Proteasome inhibition as a new therapeutic principle in hematological malignancies.

作者信息

Mitsiades Constantine S, Mitsiades Nicholas, Hideshima Teru, Richardson Paul G, Anderson Kenneth C

机构信息

Jerome Lipper Multiple Myeloma Center, Department of Medical Oncology, Harvard Medical School, 44 Binney Street, Boston, MA 02115, USA.

出版信息

Curr Drug Targets. 2006 Oct;7(10):1341-7. doi: 10.2174/138945006778559247.

Abstract

The intracellular concentration of proteins in both normal and tumor cells are regulated by the balance between the rates of protein synthesis vs. degradation. The ubiquitin-proteasome pathway is the main intracellular cascade for controlled degradation of proteins and has attracted in recent years major interest not only because of its biochemical complexity and the intricate regulation of its function, but also because diverse cell cycle regulators and modulators of apoptosis are subject to regulation by proteasome function, and can therefore be significantly affected by small molecule inhibitors of the proteolytic activity of the proteasome. In fact, bortezomib, the prototypic member of this class of agents, was recently approved by the U.S. Food and Drug Administration for the treatment of advanced multiple myeloma patients.

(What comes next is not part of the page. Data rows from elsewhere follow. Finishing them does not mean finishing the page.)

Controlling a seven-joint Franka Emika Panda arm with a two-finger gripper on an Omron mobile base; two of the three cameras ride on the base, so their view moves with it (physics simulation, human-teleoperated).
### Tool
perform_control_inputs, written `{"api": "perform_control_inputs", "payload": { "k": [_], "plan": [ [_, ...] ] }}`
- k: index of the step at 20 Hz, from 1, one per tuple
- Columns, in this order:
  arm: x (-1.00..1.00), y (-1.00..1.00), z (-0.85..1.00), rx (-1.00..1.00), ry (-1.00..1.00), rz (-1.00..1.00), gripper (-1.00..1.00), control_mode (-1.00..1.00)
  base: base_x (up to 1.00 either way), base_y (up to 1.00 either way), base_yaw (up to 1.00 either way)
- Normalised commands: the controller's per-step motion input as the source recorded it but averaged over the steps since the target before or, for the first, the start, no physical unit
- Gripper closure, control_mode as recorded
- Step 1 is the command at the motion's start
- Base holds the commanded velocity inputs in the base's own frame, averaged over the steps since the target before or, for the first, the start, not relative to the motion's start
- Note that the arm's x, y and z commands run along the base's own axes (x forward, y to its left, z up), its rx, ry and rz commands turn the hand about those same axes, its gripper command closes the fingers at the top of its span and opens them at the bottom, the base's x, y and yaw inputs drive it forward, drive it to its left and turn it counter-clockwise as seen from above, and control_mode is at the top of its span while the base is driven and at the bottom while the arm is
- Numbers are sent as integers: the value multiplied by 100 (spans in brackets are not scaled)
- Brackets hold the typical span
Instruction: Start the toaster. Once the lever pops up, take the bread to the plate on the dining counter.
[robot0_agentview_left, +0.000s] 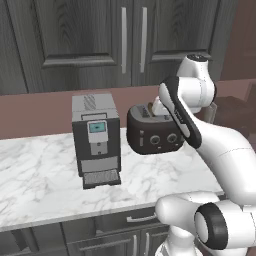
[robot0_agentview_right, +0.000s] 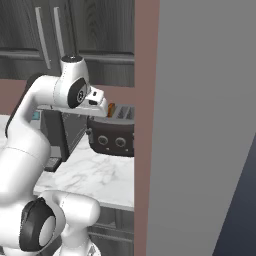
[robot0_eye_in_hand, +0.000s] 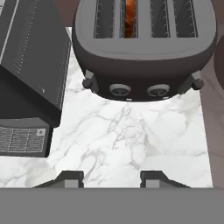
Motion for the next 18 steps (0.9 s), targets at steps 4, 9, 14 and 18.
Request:
{"api": "perform_control_inputs", "payload": {
  "k": [4, 9, 14, 18],
  "plan": [
    [7, 1, -8, 0, 0, 0, -100, -100, 0, 0, 0],
    [7, 17, -35, 0, -4, -1, -100, -100, 0, 0, 0],
    [5, 29, -43, 0, -4, -2, -100, -100, 0, 0, 0],
    [3, 16, -33, 0, -3, -3, -100, -100, 0, 0, 0]
  ]
}}
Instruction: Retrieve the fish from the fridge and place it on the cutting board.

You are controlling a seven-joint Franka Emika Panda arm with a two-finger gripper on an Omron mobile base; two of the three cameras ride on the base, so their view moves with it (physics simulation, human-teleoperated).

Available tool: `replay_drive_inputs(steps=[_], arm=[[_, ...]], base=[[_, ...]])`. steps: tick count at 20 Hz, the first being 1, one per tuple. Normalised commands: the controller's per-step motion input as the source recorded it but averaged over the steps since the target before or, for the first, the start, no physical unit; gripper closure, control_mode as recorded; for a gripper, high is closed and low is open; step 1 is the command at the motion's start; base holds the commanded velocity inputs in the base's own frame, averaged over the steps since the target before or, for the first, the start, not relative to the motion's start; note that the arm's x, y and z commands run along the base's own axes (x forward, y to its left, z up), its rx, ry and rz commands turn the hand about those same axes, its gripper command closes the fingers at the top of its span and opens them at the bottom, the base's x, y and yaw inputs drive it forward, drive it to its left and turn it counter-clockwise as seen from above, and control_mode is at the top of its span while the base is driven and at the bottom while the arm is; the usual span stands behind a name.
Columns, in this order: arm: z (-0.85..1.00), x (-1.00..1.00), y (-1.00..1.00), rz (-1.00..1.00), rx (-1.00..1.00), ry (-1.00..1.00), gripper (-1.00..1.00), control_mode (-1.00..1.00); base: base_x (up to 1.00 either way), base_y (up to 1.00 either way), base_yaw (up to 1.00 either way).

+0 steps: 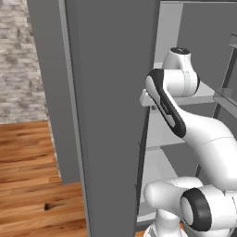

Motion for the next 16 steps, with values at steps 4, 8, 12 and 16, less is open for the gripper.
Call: replay_drive_inputs(steps=[4,8,12,16], arm=[[-0.01,0.00,-0.07,-0.04,0.00,0.00,-1.00,-1.00],[0.00,-0.04,-0.21,-0.11,0.00,-0.01,-1.00,-1.00],[0.01,-0.01,-0.32,-0.11,0.03,-0.07,-1.00,-1.00],[0.00,0.00,-0.30,-0.12,0.06,-0.14,-1.00,-1.00]], base=[[0.00,0.00,0.00],[0.00,0.00,0.00],[0.00,0.00,0.00],[0.00,0.00,0.00]])
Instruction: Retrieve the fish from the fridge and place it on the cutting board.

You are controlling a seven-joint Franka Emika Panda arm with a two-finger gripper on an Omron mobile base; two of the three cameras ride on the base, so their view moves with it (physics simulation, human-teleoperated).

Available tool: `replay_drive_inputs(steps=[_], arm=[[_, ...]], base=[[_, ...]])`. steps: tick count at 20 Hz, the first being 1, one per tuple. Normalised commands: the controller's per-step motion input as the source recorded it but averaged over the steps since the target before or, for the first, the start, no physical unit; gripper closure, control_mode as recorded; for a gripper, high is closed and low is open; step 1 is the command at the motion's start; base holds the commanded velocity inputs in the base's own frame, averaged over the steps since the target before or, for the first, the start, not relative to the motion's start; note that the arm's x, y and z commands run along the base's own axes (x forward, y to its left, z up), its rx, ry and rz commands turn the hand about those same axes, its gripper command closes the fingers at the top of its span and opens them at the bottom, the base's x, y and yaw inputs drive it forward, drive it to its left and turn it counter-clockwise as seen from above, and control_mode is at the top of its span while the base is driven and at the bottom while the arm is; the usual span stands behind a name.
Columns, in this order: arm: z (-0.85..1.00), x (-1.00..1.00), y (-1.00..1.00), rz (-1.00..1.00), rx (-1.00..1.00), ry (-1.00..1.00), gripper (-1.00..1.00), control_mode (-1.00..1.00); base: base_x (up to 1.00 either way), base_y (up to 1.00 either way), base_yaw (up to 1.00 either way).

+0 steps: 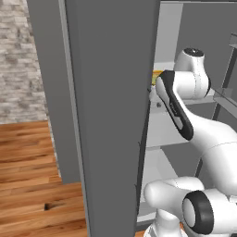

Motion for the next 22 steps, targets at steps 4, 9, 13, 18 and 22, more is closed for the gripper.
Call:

This review article focuses on the exciting recent progress in the use of proteasome inhibitors, with emphasis on the bench-to-bedside research effort which provided the foundation for clinical development of bortezomib for the treatment of multiple myeloma, as well as other hematologic malignancies, such as mantle cell lymphoma.

摘要

正常细胞和肿瘤细胞内蛋白质的浓度均由蛋白质合成与降解速率之间的平衡所调节。泛素-蛋白酶体途径是细胞内蛋白质受控降解的主要级联反应,近年来备受关注,这不仅是因为其生化复杂性及其功能的复杂调控,还因为多种细胞周期调节因子和细胞凋亡调节因子受蛋白酶体功能的调控,因此可能受到蛋白酶体蛋白水解活性小分子抑制剂的显著影响。事实上,这类药物的原型成员硼替佐米最近已被美国食品药品监督管理局批准用于治疗晚期多发性骨髓瘤患者。这篇综述文章重点介绍了蛋白酶体抑制剂应用方面近期取得的令人振奋的进展,着重阐述了从 bench 到 bedside 的研究工作,这些工作为硼替佐米用于治疗多发性骨髓瘤以及其他血液系统恶性肿瘤(如套细胞淋巴瘤)的临床开发奠定了基础。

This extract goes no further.